Brief. Scan the data beneath this task and copy each line that includes "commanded".

--

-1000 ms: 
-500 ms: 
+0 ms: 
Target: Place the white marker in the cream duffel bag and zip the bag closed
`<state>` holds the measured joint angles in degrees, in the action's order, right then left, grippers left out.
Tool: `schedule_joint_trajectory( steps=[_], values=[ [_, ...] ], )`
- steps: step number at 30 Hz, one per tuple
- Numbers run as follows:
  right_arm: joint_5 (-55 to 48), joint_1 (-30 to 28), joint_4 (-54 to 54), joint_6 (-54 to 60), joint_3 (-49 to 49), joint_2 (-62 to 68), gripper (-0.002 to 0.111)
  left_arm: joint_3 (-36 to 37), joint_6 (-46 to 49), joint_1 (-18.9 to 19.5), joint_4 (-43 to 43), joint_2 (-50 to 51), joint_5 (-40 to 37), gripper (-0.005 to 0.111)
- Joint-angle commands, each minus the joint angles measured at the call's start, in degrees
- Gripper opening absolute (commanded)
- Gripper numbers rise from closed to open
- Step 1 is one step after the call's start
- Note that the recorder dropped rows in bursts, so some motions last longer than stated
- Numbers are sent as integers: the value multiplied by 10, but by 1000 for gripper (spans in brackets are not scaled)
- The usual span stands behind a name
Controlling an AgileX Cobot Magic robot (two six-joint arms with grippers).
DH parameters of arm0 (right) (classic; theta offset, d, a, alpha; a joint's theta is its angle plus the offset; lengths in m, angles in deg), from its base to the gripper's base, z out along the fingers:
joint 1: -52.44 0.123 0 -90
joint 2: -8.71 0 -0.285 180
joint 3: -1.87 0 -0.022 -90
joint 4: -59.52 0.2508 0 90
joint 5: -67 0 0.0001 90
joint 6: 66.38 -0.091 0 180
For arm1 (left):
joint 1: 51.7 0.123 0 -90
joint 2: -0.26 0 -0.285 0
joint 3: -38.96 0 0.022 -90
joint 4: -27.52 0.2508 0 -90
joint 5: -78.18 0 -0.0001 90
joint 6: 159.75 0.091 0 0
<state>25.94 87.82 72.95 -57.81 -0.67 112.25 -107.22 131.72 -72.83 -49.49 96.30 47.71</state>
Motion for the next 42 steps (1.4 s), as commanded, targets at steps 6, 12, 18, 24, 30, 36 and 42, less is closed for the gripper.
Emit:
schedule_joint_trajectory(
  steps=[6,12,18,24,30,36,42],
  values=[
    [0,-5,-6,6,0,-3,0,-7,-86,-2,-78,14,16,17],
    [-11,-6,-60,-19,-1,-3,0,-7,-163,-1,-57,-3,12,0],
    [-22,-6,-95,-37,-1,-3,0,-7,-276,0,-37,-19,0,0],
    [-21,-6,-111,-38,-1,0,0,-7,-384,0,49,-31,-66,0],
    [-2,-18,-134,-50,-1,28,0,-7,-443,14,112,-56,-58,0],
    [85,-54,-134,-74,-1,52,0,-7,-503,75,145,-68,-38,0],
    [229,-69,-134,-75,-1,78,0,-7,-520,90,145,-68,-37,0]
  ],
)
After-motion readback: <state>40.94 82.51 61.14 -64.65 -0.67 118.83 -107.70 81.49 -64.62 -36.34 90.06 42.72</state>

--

Exercise response.
- Gripper opening absolute (commanded)
Motion for the next 42 steps (1.4 s), as commanded, targets at steps 6, 12, 18, 24, 30, 36 and 42, less is closed for the gripper.

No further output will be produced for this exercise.